第3話
嵐が止んだ夜空を、私たちは一緒に仰いだ。見渡す限り星の奔流。オリヴァーはあの向こうの向こうの向こうから来たのだ。私はここまでの道のりを思い出していた。必死で登ってきたけれど、綺麗なものが沢山有ったのだ。木漏れ日はきらきらして、鳥たちはよく響く声で鳴いて、獣たちが草枝を踏んで走る。オリヴァーは私たちよりも、もっとずっと長い道程をやってきたのだから、もっとずっと多くの綺麗なものも恐ろしいものも見てきたのだろう。
「帰りたいのではない、と思う。もうここが私たちの家だしね」
オリヴァーのよく通る声が、凪いだ風に乗って聞こえた。ただ自分がどこから来たのか、憶えていたいだけだ。そうね、と私は答えた。何から逃げているのか忘れてしまったら、どこへ行くべきなのかも、分からなくなってしまうから。オリヴァーがこちらへゆっくりと視線を戻した。虹色の泡のように揺れる虹彩に、私が映る。もう羽もくすんでボロボロになってしまった。卵を産んだから、この身体には何も残っていない。

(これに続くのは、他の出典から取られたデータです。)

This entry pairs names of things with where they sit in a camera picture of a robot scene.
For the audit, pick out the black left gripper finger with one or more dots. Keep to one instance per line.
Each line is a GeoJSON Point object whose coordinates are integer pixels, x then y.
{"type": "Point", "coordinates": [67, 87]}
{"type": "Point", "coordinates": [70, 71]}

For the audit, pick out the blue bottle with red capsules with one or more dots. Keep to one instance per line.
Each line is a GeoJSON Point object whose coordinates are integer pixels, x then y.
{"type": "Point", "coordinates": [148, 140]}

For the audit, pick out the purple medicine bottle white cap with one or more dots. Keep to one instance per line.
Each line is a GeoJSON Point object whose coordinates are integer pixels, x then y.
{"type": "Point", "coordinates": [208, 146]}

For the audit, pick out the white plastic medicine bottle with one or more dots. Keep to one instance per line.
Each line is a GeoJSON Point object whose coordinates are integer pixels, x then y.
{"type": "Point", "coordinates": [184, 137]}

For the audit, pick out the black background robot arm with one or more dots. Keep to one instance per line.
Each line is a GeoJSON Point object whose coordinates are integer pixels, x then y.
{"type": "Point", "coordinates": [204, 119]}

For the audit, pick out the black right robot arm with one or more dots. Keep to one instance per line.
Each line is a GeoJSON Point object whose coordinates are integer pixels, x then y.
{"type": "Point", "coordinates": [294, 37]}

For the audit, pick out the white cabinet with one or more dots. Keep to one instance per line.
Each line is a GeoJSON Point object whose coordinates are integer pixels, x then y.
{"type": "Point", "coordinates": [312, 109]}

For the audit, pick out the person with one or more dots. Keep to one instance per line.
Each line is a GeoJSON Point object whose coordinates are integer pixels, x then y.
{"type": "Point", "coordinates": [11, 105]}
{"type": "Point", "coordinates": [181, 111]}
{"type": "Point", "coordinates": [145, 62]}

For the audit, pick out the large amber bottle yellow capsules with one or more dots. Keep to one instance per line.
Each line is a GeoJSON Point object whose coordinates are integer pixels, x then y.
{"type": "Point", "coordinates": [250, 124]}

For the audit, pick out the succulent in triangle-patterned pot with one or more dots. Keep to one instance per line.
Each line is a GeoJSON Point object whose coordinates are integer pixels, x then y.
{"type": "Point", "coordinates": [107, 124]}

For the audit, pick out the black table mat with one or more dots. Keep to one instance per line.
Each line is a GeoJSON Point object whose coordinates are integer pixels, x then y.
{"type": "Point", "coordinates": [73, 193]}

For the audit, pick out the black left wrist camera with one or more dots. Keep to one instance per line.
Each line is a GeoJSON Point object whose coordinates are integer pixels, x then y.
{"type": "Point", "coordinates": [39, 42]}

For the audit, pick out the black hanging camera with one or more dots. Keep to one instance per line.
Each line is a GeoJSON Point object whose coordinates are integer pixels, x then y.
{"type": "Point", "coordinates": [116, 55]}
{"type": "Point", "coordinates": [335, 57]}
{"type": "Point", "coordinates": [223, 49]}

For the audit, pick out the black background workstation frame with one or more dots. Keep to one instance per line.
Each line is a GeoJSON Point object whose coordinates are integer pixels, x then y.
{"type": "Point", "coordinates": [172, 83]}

「あなたと私は同じものだ。生きた時間も距離も、とても違うけれど」
オリヴァーの声が遠くなっていく。星が雨のように降り注ぐ。いや、私はまた自由に飛べるようになったのだ。月にでも星にでも、オリヴァーの故郷へまでも飛んでいける気がする。かつて飼われていた籠を這い出し、彼に出会って、豊穣の畑を渡り、森に受け入れられた。生活の足しに私たちを売る農民も、焼畑も木材の伐採も、怖いのはそれ自体ではなくて、そうせざるを得なくなった理由だ。愛するものがいれば、何でもできそうな気持ちは奇跡的だ。そういったものが、きっと時間とか距離とか種の違いとか概念の違いとか関係無くオリヴァーと私の間にある。逃げて逃げてアンデスを登って、頂からもっと高みから降り注ぐ神々しい光の中に、幾つもの白い影が伸び上がるのを見た。宇宙と交信するアンテナの群れ、私には天に向かって一斉に飛び立つ、輝く羽の蝶に見えたのだ。